● **Problem**:
I'd like the data below restated word for word, with the pictures left out.

● **The data**:

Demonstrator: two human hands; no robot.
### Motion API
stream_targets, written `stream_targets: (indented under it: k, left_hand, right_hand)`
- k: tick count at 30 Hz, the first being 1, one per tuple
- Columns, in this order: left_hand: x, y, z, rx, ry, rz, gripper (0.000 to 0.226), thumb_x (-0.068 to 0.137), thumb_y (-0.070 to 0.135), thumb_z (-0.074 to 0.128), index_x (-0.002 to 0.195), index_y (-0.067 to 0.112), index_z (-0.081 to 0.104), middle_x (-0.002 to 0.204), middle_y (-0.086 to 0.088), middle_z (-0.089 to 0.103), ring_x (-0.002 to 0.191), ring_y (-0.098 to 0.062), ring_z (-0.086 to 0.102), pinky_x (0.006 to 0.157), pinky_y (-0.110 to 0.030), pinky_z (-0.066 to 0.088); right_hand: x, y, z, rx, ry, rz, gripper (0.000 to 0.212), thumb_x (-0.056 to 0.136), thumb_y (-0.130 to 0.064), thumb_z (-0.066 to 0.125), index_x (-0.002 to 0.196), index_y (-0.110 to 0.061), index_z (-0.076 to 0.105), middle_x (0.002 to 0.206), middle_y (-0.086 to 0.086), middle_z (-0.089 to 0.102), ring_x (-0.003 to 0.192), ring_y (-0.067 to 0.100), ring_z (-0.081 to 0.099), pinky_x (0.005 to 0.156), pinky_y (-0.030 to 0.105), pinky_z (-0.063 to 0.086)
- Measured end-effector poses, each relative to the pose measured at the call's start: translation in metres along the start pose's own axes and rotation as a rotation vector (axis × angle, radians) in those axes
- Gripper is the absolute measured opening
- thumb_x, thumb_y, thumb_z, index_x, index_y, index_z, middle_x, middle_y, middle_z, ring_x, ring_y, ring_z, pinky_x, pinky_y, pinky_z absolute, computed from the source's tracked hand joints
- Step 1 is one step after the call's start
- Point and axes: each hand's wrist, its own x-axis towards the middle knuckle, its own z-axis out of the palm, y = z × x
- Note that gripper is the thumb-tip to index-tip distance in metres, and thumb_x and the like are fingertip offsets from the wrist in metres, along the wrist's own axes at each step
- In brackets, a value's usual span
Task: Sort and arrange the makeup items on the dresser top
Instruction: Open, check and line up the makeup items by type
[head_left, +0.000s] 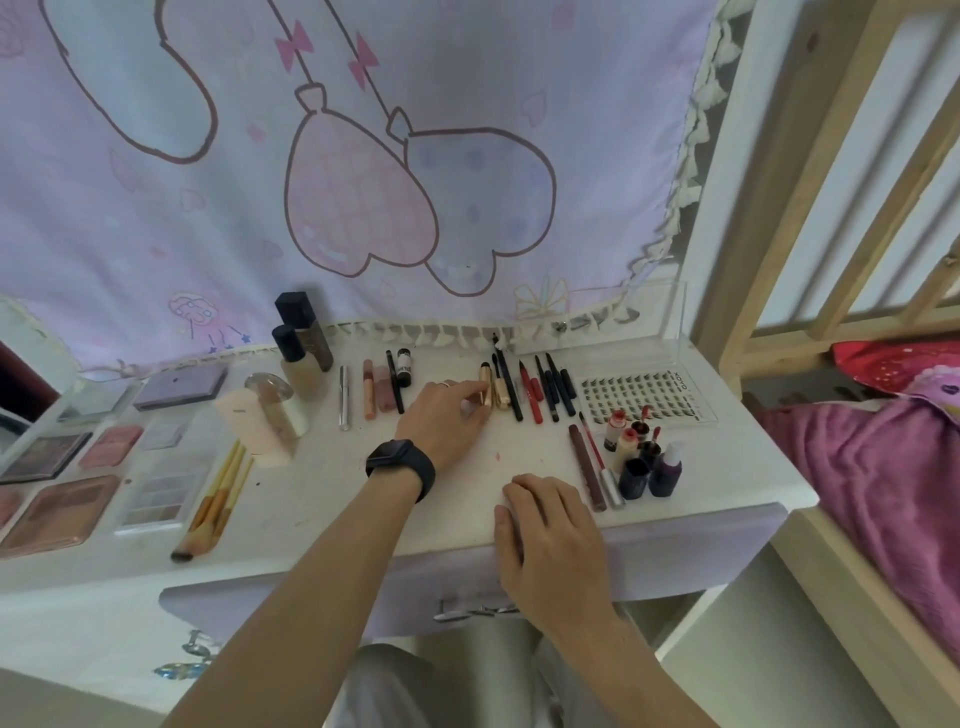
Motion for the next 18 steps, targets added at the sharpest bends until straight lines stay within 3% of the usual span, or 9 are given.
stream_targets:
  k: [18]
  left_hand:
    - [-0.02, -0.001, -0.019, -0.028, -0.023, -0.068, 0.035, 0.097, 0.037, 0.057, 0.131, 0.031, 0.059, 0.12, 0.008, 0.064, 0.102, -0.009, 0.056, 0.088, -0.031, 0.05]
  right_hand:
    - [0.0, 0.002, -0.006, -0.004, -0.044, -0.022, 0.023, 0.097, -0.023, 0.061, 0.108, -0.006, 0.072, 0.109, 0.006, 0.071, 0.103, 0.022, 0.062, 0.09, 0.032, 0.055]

● **Exercise output**:
Demonstrator: two human hands; no robot.
### Motion API
stream_targets, written `stream_targets: (indented under it: k, left_hand, right_hand)`
- k: tick count at 30 Hz, the first being 1, one per tuple
- Columns, in this order: left_hand: x, y, z, rx, ry, rz, gripper (0.000 to 0.226), thumb_x (-0.068 to 0.137), thumb_y (-0.070 to 0.135), thumb_z (-0.074 to 0.128), index_x (-0.002 to 0.195), index_y (-0.067 to 0.112), index_z (-0.081 to 0.104), middle_x (-0.002 to 0.204), middle_y (-0.086 to 0.088), middle_z (-0.089 to 0.103), ring_x (-0.002 to 0.191), ring_y (-0.098 to 0.062), ring_z (-0.086 to 0.102), pinky_x (0.006 to 0.157), pinky_y (-0.110 to 0.030), pinky_z (-0.066 to 0.088); right_hand: x, y, z, rx, ry, rz, gripper (0.000 to 0.212), thumb_x (-0.056 to 0.136), thumb_y (-0.130 to 0.064), thumb_z (-0.066 to 0.125), index_x (-0.002 to 0.196), index_y (-0.110 to 0.061), index_z (-0.076 to 0.105), middle_x (0.002 to 0.206), middle_y (-0.086 to 0.086), middle_z (-0.089 to 0.102), ring_x (-0.003 to 0.192), ring_y (-0.067 to 0.100), ring_z (-0.081 to 0.099), pinky_x (0.005 to 0.156), pinky_y (-0.030 to 0.105), pinky_z (-0.063 to 0.086)
- Measured end-effector poses, each relative to the pose measured at the call's start: translation in metres along the start pose's own axes and rotation as a rotation vector (axis × angle, radians) in those axes
- Gripper is the absolute measured opening
- thumb_x, thumb_y, thumb_z, index_x, index_y, index_z, middle_x, middle_y, middle_z, ring_x, ring_y, ring_z, pinky_x, pinky_y, pinky_z absolute, computed from the source's tracked hand joints
- Step 1 is one step after the call's start
- Point and axes: each hand's wrist, its own x-axis towards the middle knuckle, its own z-axis out of the palm, y = z × x
- Note that gripper is the thumb-tip to index-tip distance in metres, and thumb_x and the like are fingertip offsets from the wrist in metres, along the wrist's own axes at each step
- In brackets, a value's usual span
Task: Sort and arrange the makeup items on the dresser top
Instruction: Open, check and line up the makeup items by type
[head_left, +0.000s] 
Motion for the next 18 steps, targets added at the sharpest bends until straight lines stay within 3% of the usual span, or 9 are given.
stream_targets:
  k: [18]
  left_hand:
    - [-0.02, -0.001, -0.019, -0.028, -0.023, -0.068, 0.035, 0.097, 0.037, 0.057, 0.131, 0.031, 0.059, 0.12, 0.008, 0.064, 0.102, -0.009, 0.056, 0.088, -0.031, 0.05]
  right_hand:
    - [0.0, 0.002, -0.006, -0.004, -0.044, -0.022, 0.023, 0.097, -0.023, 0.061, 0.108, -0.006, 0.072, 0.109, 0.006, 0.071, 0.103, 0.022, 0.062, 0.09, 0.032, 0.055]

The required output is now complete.